The defendant appealed, on questions of both law and fact, to the district court. In that court the decision of the probate court on the demand for change of place of trial was not complained of, presented to or considered by the court. Without questioning in any manner the ruling of the probate court and without calling the demand to the attention of the trial court and there obtaining a review of the decision of the probate court, the defendant filed its answer denying some of the allegations of the complaint and a cross-complaint by which it sought to recover judgment against plaintiffs for the value of wheat purchased by them with defendant’s funds but which they had not delivered. Upon motion of plaintiffs the cross-complaint was stricken upon the ground that it presented issues differing from those made in the probate court. The trial proceeded upon the original complaint filed in the probate court and the answer filed in the district court. The defendant appeals from adverse judgment entered in that court.

In its assignments of error appellant contends the probate court erred in denying the motion for change of venue and that the district court on appeal should have reversed the judgment of the probate court on this question of law. The remaining assignments relate to the order striking the cross-complaint filed in the district court and the refusal of that court to permit defendant to make proof of the matters charged in the cross-complaint.

Two long established and consistently followed rules preclude consideration of assignment based upon the refusal of the probate court to grant a change of venue. This court will not directly review a decision of a probate or justice’s court in an action appealed to the district court. The decision of such courts will be reviewed here only by reviewing the decision of the district court. This court will consider nothing anterior to the proceeding in the district court. (Chase v. Hagood, 3 Ida. (Hasb.) 682, 34 Pac. 811; Elliott v. Rising, 36 Ida. 137, 209 Pac. 887; First Bank of Homedale v. McNally, 42 Ida. 443, 246 Pac. 5.) Whether the probate court was right or wrong in the disposition made of the demand was a question not presented or considered on the appeal, and cannot, therefore, be reviewed here. (Miller v. Donovan, 11 Ida. 545, 83 Pac. 608; Grant v. St. James Min. Co., 33 Ida. 221, 191 Pac. 359; Dahlstrom v. Walker, 33 Ida. 374, 194 Pac. 847; Hurt v. Monumental Mercury Min. Co., 35 Ida. 295, 206 Pac. 184.)

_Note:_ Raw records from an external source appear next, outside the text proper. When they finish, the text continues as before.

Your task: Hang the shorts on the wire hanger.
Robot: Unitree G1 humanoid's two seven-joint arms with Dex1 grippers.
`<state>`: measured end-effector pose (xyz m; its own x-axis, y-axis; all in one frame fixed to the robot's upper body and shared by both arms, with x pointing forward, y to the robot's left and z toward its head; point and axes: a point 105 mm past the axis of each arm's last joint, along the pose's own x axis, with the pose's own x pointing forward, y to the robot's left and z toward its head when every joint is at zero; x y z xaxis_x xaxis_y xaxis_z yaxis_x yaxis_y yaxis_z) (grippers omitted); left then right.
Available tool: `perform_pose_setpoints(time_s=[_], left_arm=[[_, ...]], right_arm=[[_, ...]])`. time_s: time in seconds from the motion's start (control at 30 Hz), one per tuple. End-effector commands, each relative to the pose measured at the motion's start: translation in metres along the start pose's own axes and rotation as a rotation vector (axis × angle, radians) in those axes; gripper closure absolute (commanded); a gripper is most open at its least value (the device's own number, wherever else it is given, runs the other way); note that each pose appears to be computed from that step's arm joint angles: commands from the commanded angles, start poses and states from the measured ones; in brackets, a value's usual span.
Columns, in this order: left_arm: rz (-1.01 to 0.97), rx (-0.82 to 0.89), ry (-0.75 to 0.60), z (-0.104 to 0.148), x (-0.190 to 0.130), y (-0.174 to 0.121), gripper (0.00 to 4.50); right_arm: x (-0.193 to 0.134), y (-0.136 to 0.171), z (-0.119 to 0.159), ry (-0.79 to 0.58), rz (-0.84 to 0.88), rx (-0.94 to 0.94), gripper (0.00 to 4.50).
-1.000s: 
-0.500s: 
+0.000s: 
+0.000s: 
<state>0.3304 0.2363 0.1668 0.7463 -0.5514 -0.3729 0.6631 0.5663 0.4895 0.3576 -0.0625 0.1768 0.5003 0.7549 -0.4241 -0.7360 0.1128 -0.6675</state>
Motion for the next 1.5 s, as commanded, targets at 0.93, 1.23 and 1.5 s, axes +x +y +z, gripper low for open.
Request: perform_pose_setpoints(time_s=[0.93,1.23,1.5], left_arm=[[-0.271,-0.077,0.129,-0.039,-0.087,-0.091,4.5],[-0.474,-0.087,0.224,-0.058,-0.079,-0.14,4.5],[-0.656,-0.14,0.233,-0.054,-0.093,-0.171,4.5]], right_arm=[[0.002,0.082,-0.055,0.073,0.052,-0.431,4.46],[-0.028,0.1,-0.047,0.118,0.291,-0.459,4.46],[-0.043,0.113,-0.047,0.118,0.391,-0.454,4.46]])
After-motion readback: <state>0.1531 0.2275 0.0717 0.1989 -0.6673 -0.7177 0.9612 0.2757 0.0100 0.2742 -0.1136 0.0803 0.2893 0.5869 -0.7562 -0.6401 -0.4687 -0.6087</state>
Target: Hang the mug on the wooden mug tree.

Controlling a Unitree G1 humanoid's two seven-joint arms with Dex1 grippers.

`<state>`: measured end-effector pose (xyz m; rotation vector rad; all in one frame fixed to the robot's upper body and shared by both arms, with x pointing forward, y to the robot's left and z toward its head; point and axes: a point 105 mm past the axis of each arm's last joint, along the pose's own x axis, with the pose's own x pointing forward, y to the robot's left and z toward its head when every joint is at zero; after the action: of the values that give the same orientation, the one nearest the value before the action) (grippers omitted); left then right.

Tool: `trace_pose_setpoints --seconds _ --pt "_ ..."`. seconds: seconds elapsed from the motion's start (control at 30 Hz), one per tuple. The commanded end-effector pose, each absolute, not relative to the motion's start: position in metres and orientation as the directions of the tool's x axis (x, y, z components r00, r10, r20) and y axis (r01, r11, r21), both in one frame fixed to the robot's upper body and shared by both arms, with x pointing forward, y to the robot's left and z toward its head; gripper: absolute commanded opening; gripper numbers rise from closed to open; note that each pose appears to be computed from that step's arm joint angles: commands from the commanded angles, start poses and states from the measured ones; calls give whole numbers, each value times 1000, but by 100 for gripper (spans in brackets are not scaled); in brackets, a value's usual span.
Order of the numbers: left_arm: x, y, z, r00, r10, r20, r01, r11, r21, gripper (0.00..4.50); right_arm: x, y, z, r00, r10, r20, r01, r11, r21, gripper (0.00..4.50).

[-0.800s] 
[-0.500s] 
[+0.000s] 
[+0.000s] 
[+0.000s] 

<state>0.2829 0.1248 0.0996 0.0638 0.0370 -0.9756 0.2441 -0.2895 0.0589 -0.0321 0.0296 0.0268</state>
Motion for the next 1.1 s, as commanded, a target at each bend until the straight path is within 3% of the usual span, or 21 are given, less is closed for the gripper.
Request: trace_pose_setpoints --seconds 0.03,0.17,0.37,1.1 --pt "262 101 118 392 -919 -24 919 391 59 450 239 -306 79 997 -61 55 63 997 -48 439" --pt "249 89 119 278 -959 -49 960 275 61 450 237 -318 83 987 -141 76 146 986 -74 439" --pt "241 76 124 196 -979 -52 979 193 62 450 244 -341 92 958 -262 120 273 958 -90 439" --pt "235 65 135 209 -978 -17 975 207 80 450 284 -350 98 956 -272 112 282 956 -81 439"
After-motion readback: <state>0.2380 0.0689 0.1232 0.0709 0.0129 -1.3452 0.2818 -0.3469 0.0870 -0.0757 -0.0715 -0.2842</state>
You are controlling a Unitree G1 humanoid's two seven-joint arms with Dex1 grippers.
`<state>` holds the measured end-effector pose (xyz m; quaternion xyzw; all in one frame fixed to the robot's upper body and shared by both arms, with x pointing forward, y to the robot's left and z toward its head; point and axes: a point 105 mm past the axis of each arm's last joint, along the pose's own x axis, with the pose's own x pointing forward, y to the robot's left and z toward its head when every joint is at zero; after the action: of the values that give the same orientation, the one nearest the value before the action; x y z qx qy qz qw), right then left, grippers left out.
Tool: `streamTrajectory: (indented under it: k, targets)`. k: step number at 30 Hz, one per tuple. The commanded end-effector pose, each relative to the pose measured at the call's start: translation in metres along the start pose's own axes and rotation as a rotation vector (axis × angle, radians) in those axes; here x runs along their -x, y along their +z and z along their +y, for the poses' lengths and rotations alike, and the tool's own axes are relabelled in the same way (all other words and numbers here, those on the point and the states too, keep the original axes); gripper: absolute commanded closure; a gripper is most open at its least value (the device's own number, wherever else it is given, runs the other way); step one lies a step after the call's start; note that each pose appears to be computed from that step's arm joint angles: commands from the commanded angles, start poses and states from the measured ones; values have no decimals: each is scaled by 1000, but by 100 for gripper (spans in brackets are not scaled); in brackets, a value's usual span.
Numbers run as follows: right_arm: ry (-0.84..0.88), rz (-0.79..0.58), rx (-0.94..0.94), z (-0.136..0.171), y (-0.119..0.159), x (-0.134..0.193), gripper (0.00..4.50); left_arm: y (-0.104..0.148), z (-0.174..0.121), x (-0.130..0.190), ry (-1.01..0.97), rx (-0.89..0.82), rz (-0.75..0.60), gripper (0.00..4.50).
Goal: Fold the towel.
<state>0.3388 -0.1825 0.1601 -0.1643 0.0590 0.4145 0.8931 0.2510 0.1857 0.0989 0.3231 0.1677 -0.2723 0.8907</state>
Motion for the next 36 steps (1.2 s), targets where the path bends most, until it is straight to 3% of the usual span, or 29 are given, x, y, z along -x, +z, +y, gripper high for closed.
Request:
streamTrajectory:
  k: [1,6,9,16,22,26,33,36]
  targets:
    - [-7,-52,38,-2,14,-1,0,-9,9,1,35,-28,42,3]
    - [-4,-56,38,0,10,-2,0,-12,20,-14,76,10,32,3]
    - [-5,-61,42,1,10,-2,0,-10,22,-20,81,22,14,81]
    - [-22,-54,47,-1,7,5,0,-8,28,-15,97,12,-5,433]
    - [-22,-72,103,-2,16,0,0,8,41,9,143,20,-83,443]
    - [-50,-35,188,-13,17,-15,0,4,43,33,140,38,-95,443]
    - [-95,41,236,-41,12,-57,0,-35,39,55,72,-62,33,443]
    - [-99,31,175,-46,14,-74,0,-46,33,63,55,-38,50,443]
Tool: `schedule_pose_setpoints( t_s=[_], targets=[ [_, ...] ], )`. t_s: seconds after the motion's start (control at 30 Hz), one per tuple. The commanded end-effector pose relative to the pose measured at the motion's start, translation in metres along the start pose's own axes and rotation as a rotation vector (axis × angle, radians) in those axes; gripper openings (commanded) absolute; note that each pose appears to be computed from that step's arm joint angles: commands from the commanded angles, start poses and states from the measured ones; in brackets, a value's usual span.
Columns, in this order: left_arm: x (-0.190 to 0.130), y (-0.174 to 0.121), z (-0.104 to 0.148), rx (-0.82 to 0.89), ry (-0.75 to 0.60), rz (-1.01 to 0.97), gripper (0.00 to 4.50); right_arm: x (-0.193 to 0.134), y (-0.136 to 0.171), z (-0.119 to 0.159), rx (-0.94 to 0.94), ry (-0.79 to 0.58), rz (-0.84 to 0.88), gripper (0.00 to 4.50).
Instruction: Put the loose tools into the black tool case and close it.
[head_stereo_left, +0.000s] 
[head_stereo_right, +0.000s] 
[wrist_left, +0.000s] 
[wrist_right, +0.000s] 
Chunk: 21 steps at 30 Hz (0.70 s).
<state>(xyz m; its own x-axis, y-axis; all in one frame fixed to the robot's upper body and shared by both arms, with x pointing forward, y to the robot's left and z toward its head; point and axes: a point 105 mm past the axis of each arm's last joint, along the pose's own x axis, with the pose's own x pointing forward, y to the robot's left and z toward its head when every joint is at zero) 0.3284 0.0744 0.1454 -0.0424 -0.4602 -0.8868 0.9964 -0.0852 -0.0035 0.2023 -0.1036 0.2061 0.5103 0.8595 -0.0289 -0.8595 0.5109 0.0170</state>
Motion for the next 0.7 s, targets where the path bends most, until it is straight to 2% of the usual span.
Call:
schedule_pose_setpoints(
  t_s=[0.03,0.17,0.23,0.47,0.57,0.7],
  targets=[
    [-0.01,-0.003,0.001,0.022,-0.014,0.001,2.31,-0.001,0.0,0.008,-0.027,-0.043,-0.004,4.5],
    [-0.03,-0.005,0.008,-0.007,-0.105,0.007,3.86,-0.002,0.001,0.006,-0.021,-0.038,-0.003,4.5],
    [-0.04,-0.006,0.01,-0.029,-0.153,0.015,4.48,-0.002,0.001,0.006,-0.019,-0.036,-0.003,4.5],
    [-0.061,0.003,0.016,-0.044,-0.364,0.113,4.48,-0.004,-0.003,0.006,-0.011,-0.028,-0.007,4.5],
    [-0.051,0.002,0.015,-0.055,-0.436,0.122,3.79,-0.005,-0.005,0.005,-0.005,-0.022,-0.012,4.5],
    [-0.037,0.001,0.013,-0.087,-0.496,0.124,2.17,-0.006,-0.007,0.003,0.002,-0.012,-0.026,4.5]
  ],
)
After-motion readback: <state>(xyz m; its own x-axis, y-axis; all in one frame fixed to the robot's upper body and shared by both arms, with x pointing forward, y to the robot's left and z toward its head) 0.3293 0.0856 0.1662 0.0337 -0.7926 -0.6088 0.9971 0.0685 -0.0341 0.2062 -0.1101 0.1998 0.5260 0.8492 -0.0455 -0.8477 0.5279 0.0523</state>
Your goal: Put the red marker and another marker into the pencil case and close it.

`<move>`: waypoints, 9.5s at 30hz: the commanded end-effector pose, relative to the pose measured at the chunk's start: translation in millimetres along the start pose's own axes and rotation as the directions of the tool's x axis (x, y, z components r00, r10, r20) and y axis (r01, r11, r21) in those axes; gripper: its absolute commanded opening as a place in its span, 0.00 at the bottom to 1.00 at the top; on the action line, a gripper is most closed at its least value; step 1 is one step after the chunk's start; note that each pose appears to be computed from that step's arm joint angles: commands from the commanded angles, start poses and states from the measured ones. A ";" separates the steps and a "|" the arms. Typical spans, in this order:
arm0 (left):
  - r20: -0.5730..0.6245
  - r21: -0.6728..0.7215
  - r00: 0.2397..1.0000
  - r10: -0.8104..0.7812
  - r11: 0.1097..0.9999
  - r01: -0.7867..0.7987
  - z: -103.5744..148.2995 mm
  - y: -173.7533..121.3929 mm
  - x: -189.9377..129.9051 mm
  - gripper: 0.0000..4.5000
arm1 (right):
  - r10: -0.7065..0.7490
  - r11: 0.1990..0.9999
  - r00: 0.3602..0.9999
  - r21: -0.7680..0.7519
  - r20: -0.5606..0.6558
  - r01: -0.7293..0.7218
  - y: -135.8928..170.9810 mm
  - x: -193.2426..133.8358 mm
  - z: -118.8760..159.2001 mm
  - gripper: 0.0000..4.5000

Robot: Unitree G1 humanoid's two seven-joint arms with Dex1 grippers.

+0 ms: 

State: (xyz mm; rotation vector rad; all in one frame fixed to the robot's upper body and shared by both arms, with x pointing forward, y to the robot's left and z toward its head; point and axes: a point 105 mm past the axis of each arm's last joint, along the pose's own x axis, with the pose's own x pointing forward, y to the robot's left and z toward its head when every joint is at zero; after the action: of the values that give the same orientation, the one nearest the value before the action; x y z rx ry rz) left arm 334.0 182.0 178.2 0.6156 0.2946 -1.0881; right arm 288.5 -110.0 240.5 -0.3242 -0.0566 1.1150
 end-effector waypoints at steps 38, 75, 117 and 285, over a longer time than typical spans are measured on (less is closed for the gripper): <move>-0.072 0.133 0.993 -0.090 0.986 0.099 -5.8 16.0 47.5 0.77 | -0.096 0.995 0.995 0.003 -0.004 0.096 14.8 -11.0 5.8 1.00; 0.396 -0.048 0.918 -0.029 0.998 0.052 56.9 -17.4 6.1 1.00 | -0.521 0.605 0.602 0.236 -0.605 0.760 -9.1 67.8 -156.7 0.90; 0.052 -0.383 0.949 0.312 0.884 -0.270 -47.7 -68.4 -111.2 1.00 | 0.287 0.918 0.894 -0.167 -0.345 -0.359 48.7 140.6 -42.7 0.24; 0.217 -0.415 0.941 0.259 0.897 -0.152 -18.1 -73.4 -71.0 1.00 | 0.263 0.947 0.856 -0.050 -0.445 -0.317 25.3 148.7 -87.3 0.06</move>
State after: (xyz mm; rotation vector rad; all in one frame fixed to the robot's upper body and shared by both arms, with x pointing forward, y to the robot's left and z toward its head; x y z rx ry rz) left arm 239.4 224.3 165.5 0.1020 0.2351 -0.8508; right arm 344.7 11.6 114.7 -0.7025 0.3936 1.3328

The assignment that the court erred in striking the cross-complaint is also based upon the proposition that the probate court erred in denying the demand for change of venue. On an appeal to the district court on questions of both law and fact the action is tried anew (C. S., sec. 7181) on issues made in the probate or justice’s court. While defects in matters of form may be corrected by amendments made in the district court new issues cannot be raised. (Zimmerman v. Bradford-Kennedy Co., 14 Ida. 681, 95 Pac. 825; Albinola v. Horning, 39 Ida. 515, 227 Pac. 1054.) Appellant seeks to avoid this rule by contending that its demand for change of venue should have, been granted, the cause transferred to the district court where amendments could have been made as if the action had been instituted in that court, that the order of the probate court should be deemed corrected, though not overruled, and the action should be treated as though its motion had been granted. There was, however, no determination that the demand should have been granted and the cause transferred. The order of the probate court remains undisturbed. There has not been and cannot be in this court a consideration of the one question upon a favorable determination of which, under appellant’s theory, its right to eross-complain in the district court depended. The parties treated the appeal as an ordinary appeal from a judgment. We must so regard it. So considered the actions of the trial court in striking the cross-complaint and in refusing to admit testimony in support thereof were proper.

It is recommended the judgment be affirmed, with costs to respondent.

The foregoing is approved as the opinion of the court; the judgment is affirmed, with costs to respondent.

Wm. E. Lee, C. J., and Budge, Givens and Taylor, JJ., concur.